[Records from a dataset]

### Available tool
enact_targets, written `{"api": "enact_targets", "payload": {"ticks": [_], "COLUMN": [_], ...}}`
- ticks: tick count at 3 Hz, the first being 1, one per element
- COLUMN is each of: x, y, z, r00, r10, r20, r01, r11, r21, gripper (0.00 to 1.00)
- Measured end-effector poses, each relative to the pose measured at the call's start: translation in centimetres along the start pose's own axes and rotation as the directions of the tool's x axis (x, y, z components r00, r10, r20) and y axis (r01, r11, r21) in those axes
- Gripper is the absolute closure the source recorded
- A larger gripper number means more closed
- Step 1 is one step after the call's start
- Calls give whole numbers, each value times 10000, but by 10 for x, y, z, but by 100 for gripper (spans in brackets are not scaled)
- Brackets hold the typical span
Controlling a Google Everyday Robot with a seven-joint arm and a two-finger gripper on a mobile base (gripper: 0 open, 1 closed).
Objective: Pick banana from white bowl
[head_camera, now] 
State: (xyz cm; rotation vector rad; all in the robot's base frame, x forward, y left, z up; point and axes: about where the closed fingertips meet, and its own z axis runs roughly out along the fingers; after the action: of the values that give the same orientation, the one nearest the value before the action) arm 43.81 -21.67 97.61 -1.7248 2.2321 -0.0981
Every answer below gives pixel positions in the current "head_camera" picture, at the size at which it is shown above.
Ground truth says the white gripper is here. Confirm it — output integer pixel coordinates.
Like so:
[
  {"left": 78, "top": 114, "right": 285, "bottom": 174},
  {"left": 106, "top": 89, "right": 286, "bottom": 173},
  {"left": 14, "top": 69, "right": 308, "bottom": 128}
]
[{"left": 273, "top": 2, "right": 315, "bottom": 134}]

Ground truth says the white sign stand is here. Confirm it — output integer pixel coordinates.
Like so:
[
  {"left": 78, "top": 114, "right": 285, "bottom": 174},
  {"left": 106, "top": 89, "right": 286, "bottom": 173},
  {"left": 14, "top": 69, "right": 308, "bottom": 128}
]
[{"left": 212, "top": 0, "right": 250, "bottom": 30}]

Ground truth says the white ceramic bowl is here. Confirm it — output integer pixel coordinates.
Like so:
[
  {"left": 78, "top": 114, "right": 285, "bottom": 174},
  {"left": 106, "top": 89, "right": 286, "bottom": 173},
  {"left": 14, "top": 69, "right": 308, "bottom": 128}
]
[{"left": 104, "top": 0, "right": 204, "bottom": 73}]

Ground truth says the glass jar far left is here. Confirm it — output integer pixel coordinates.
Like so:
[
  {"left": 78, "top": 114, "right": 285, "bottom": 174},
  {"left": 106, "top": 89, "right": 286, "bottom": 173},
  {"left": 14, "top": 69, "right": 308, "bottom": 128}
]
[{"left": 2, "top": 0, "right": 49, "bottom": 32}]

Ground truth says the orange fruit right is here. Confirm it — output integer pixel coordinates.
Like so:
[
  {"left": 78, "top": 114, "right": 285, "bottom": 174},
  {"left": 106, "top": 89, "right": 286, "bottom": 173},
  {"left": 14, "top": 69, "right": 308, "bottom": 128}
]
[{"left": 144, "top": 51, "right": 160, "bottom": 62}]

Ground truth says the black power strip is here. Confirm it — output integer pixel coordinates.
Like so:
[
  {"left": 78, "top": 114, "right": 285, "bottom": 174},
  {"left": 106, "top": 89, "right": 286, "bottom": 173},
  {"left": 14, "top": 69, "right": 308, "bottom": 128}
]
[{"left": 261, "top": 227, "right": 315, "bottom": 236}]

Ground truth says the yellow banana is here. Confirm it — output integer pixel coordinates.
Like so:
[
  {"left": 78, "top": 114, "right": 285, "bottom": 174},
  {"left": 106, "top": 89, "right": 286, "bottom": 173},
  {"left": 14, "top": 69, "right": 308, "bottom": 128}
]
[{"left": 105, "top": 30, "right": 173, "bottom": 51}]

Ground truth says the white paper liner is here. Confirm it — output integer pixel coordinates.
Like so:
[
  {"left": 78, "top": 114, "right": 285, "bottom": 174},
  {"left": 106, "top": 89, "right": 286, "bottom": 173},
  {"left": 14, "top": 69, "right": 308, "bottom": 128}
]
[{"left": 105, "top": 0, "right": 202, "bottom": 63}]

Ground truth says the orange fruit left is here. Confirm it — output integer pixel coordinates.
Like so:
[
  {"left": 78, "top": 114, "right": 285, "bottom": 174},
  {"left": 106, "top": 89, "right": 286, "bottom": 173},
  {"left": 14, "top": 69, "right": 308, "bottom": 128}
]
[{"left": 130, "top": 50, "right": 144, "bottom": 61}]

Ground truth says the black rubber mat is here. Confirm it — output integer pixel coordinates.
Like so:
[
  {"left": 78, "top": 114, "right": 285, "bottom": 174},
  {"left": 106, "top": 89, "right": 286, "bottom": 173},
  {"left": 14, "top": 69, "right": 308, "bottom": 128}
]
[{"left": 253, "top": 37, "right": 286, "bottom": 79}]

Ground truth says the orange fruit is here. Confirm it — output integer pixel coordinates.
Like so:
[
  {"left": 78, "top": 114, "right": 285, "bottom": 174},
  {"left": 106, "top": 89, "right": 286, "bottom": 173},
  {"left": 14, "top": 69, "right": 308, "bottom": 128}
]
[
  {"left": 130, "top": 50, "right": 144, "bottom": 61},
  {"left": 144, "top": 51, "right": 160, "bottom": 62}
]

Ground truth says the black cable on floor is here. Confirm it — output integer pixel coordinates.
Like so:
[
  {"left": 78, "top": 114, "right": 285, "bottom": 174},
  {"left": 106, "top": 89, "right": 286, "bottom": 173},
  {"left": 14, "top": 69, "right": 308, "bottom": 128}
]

TASK OBJECTIVE —
Copy the data above in full, exactly as it reads.

EXERCISE SOLUTION —
### Available tool
enact_targets, written `{"api": "enact_targets", "payload": {"ticks": [_], "COLUMN": [_], ...}}`
- ticks: tick count at 3 Hz, the first being 1, one per element
- COLUMN is each of: x, y, z, r00, r10, r20, r01, r11, r21, gripper (0.00 to 1.00)
- Measured end-effector poses, each relative to the pose measured at the call's start: translation in centimetres along the start pose's own axes and rotation as the directions of the tool's x axis (x, y, z components r00, r10, r20) and y axis (r01, r11, r21) in those axes
- Gripper is the absolute closure the source recorded
- A larger gripper number means more closed
- Step 1 is one step after the call's start
- Calls give whole numbers, each value times 10000, but by 10 for x, y, z, but by 100 for gripper (spans in brackets are not scaled)
- Brackets hold the typical span
Controlling a Google Everyday Robot with a seven-joint arm and a two-finger gripper on a mobile base (gripper: 0 open, 1 closed).
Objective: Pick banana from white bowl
[head_camera, now] 
State: (xyz cm; rotation vector rad; all in the robot's base frame, x forward, y left, z up; point and axes: about where the closed fingertips meet, and its own z axis runs roughly out along the fingers; after the action: of the values that give the same orientation, the one nearest the value before the action) arm 43.81 -21.67 97.61 -1.7248 2.2321 -0.0981
Every answer below gives pixel positions in the current "head_camera" picture, at the size at which it is shown above.
Ground truth says the white gripper is here. Confirm it — output integer pixel coordinates.
Like so:
[
  {"left": 78, "top": 114, "right": 285, "bottom": 174},
  {"left": 106, "top": 89, "right": 286, "bottom": 173},
  {"left": 14, "top": 69, "right": 308, "bottom": 128}
]
[{"left": 273, "top": 2, "right": 315, "bottom": 134}]

Ground truth says the white sign stand is here. Confirm it — output integer pixel coordinates.
Like so:
[
  {"left": 78, "top": 114, "right": 285, "bottom": 174},
  {"left": 106, "top": 89, "right": 286, "bottom": 173},
  {"left": 14, "top": 69, "right": 308, "bottom": 128}
]
[{"left": 212, "top": 0, "right": 250, "bottom": 30}]

Ground truth says the white ceramic bowl is here. Confirm it — output integer pixel coordinates.
Like so:
[
  {"left": 78, "top": 114, "right": 285, "bottom": 174},
  {"left": 106, "top": 89, "right": 286, "bottom": 173},
  {"left": 14, "top": 69, "right": 308, "bottom": 128}
]
[{"left": 104, "top": 0, "right": 204, "bottom": 73}]

Ground truth says the glass jar far left is here. Confirm it — output integer pixel coordinates.
Like so:
[
  {"left": 78, "top": 114, "right": 285, "bottom": 174},
  {"left": 106, "top": 89, "right": 286, "bottom": 173},
  {"left": 14, "top": 69, "right": 308, "bottom": 128}
]
[{"left": 2, "top": 0, "right": 49, "bottom": 32}]

Ground truth says the orange fruit right is here. Confirm it — output integer pixel coordinates.
Like so:
[
  {"left": 78, "top": 114, "right": 285, "bottom": 174},
  {"left": 106, "top": 89, "right": 286, "bottom": 173},
  {"left": 14, "top": 69, "right": 308, "bottom": 128}
]
[{"left": 144, "top": 51, "right": 160, "bottom": 62}]

Ground truth says the black power strip is here. Confirm it — output integer pixel coordinates.
Like so:
[
  {"left": 78, "top": 114, "right": 285, "bottom": 174},
  {"left": 106, "top": 89, "right": 286, "bottom": 173},
  {"left": 14, "top": 69, "right": 308, "bottom": 128}
]
[{"left": 261, "top": 227, "right": 315, "bottom": 236}]

Ground truth says the yellow banana is here. Confirm it — output integer pixel coordinates.
Like so:
[
  {"left": 78, "top": 114, "right": 285, "bottom": 174},
  {"left": 106, "top": 89, "right": 286, "bottom": 173},
  {"left": 14, "top": 69, "right": 308, "bottom": 128}
]
[{"left": 105, "top": 30, "right": 173, "bottom": 51}]

Ground truth says the white paper liner is here. Confirm it — output integer pixel coordinates.
Like so:
[
  {"left": 78, "top": 114, "right": 285, "bottom": 174},
  {"left": 106, "top": 89, "right": 286, "bottom": 173},
  {"left": 14, "top": 69, "right": 308, "bottom": 128}
]
[{"left": 105, "top": 0, "right": 202, "bottom": 63}]

Ground truth says the orange fruit left is here. Confirm it — output integer pixel coordinates.
Like so:
[
  {"left": 78, "top": 114, "right": 285, "bottom": 174},
  {"left": 106, "top": 89, "right": 286, "bottom": 173},
  {"left": 14, "top": 69, "right": 308, "bottom": 128}
]
[{"left": 130, "top": 50, "right": 144, "bottom": 61}]

Ground truth says the black rubber mat is here. Confirm it — output integer pixel coordinates.
Like so:
[
  {"left": 78, "top": 114, "right": 285, "bottom": 174},
  {"left": 106, "top": 89, "right": 286, "bottom": 173},
  {"left": 14, "top": 69, "right": 308, "bottom": 128}
]
[{"left": 253, "top": 37, "right": 286, "bottom": 79}]

Ground truth says the orange fruit is here. Confirm it — output integer pixel coordinates.
Like so:
[
  {"left": 78, "top": 114, "right": 285, "bottom": 174},
  {"left": 106, "top": 89, "right": 286, "bottom": 173},
  {"left": 14, "top": 69, "right": 308, "bottom": 128}
]
[
  {"left": 130, "top": 50, "right": 144, "bottom": 61},
  {"left": 144, "top": 51, "right": 160, "bottom": 62}
]

Ground truth says the black cable on floor is here. Confirm it — output integer pixel coordinates.
Like so:
[
  {"left": 78, "top": 114, "right": 285, "bottom": 174},
  {"left": 106, "top": 89, "right": 286, "bottom": 173},
  {"left": 14, "top": 69, "right": 308, "bottom": 128}
]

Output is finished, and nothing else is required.